In my work with Gaming Addiction, I often hear parents struggling to understand how their child can continue to play video games in a repetitive manner and not ever get tired of the game.
It seems ridiculous that they spend hours upon hours sitting in front of a screen, talking with online friends, and challenging themselves to win the battle or survive in a virtual world set out to beat them.
Outside of the fact that video games today are fully immersive, incredibly colourful and lifelike, and are highly social, what else is it that keeps a player to play seemingly non-stop? How are the game developers keeping up their consumer’s interest?
When we are not very good at an activity or skill and it seems impossible to achieve a high level, we can choose to avoid it or we can attempt it, practice often and with determination, and we can eventually master this skill.
I have done this myself. I grew up slight in size, weak in muscular strength, believing I didn’t have a natural, athletic bone in my body. I was always that last student selected on a team in gym class. In my mid thirties I joined a gym and began a work-out routine that eventually gave me the confidence to give sports another chance. At age thirty-nine I bought a tennis racquet, I found a coach, and I began taking lessons. Of course, I was terrible, at first, and it was difficult to find my rhythm and timing on the court. But I stuck with it, I continued with years of lessons, I played with others, and eventually joined a team.
Now, I am no Wimbledon champ, but I love playing and continue to do so, into my early sixties. My brain told me to keep trying, that I would eventually succeed.
So, I did.
And I never tire of playing tennis or thinking about the next opportunity I can play.
Can you think of a time where you might have had a similar experience?
The same happens with playing video games. Gaming provides one the ability to take action and helps one to achieve a goal. And even if it’s difficult at first, when one stays with it and begins to get better, while gaining new skills, their brain learns that they have a good, long history of improving, so it wants them to keep trying. And eventually they get this euphoric high for their accomplishment. It feels empowering and satisfying!
Just like tennis did and still does for me.
A good video game design is meant to have a player gain skills and eventually win. It teaches determination and tenacity, problem-solving, building support networks, teamwork and bonding.

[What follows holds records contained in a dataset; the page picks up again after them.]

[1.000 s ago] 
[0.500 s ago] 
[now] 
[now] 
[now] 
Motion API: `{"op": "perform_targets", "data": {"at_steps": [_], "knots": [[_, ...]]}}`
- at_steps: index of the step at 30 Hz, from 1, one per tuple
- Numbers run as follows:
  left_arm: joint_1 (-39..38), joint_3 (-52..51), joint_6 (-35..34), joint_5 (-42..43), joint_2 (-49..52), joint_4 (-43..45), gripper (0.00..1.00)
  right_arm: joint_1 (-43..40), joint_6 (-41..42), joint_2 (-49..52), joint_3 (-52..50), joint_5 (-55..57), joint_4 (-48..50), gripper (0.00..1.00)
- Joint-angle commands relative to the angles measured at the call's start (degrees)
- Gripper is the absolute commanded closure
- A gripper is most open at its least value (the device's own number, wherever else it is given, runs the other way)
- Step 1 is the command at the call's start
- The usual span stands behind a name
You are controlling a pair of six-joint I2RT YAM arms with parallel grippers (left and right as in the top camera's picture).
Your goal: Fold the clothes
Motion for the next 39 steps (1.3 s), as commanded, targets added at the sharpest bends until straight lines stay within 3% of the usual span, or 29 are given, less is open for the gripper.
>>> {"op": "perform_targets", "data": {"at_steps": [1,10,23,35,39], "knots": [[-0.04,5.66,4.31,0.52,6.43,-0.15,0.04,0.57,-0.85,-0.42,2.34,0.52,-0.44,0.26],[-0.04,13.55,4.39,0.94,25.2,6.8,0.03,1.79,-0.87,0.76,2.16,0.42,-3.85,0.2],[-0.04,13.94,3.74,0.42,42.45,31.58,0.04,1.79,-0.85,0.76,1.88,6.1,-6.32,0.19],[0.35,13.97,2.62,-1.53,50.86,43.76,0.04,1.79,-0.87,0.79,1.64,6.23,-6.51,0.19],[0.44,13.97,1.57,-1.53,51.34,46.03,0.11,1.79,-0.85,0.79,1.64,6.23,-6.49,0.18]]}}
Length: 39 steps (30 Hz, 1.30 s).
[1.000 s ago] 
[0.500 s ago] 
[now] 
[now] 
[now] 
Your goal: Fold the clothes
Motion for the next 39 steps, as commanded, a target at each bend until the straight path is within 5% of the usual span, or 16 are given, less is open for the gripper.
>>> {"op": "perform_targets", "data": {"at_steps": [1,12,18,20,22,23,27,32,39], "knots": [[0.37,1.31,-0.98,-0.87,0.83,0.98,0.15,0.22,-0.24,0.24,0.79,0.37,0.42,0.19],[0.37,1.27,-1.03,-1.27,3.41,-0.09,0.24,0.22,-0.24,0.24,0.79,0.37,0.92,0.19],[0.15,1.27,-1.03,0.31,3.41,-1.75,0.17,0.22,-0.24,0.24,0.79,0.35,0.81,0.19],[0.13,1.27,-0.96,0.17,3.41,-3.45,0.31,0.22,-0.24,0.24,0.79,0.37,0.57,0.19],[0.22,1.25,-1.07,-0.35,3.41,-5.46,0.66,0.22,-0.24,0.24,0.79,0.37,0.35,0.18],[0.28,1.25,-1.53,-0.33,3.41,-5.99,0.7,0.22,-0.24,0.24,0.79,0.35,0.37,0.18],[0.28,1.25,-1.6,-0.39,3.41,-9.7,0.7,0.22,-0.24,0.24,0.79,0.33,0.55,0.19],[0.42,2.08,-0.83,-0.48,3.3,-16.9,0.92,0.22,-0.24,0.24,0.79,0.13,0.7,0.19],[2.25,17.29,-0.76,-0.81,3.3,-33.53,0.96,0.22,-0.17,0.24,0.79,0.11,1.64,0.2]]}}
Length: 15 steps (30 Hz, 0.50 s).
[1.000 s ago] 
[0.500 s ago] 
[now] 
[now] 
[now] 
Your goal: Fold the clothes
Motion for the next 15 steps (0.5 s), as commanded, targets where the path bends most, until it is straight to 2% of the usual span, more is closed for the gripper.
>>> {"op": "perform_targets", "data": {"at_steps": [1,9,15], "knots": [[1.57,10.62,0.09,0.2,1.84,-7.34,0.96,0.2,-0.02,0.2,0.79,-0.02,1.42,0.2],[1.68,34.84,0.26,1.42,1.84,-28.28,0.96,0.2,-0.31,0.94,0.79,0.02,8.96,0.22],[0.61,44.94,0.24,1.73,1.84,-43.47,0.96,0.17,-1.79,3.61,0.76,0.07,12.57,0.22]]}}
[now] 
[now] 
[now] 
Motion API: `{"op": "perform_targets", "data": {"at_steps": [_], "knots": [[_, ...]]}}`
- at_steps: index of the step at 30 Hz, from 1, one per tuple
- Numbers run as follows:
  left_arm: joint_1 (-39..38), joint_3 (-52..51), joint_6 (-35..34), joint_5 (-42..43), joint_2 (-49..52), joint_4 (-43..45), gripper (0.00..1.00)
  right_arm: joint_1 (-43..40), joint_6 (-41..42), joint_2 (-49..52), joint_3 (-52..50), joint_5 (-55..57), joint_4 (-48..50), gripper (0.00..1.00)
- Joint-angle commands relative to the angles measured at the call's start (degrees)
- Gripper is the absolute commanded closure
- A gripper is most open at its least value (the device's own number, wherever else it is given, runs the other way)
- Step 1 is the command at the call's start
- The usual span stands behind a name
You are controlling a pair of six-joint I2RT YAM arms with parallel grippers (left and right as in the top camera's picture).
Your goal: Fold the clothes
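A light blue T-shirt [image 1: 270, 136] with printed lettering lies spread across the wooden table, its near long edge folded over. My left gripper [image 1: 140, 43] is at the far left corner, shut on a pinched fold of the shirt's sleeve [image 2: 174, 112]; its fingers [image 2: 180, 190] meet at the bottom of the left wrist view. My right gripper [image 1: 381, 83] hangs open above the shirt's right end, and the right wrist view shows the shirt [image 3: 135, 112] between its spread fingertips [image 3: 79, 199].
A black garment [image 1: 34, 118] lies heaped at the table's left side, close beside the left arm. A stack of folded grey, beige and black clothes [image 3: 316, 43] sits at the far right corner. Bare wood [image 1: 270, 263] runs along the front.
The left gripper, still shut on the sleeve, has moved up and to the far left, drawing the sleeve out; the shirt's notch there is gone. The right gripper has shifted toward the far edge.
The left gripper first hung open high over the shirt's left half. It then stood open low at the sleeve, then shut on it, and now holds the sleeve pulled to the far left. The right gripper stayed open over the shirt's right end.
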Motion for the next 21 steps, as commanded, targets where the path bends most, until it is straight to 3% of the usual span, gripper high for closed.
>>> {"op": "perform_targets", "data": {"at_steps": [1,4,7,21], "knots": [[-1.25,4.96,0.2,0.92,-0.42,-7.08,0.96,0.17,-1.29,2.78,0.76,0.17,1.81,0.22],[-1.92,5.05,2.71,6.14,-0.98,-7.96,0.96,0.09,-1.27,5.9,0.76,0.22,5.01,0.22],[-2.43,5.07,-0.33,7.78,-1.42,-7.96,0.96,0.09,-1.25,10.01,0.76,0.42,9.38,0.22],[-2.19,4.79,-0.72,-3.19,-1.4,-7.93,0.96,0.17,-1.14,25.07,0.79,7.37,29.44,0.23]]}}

These abilities can then transfer to life outside of video games.
What’s important, in order to prevent a love of something to then become an addiction, is to make sure a healthy life balance is in place, and that enjoying something one loves and enjoys immensely isn’t a replacement for meeting other emotional needs.
Let’s look at the emotional needs met by gaming, and consider ways that these needs can be met to either prevent addiction from occurring, or to redirect a compulsive gamer to other areas of interest.
- Gamers receive constant feedback for their progress. This can be very important for many gamers, as feedback in their regular daily life may be minimal and/or less visible.
Are your children getting feedback for their good behaviour at home, school, or in their social circles?
- Game designers focus heavily on the aspect of providing instant gratification to the gamer to keep them engaged.
Are there other activities that can provide this same instant fulfillment?
- In Gaming, there is a structured method for finding a sense of direction and purpose. Players always have a goal and a mission to work towards. This gives them a sense of accomplishment and measurable progress that they may not be reaching, especially if school or socializing is a challenge for a gamer.
What other areas can this be achieved? (martial arts, sports leagues, dancing, art, music lessons)
- Gamers can graduate from level to level which can provide a level of competition to compare themselves to other gamers. Here they can be “the best”.
Where else can children feel they excel at something?
- Gamers often “identify” with their Character in the games and feel they have power and control in how they are perceived by the other gamers. This is only based on skill rather than social status, which can be an enormous draw for those who are being bullied or do not feel like they fit in during their tangible interactions with peers. A Character can be modified to their liking and they can be whoever they wish in a virtual arena.
How can we encourage our children to find friends with common interests?
- Gaming instills the mindset of “Us vs Them”. Us are the Gamers. Them is society, a place where they are trying to escape from.
Are you aware of any emotional issues your child has? Are you listening? Are you understanding their pain?
- Gaming is a safe arena for failure. The stakes of risk are low. Your character dies, you just start a new game. In life, failure can lead to job loss, school suspension, eviction from your home, and/or loss of relationships.
How can we teach our children that failure can be a gift?
For those who are using gaming as a source of learning and recreation, who are regulating their time spent playing and have the ability to take action, purely to achieve a goal and improve skills, they can benefit greatly from interacting with video games. They see gaming as “real” and understand how this can help them in their life.
Those who turn to video gaming as escapism, as a way of ignoring personal problems, to push down negative self-talk and emotions, who have no other activities that give them a sense of achievement, who are bullied and looking for meaningful connection are at high risk of becoming compulsive and addicted. They bring an entirely different mindset to the activity of gaming. They are looking to have all of their emotional needs met by playing hours and hours of a game they love.
So, the question to ask yourself, as a parent, is, what is my child hungering for in their gaming addiction that is not being met elsewhere in their life?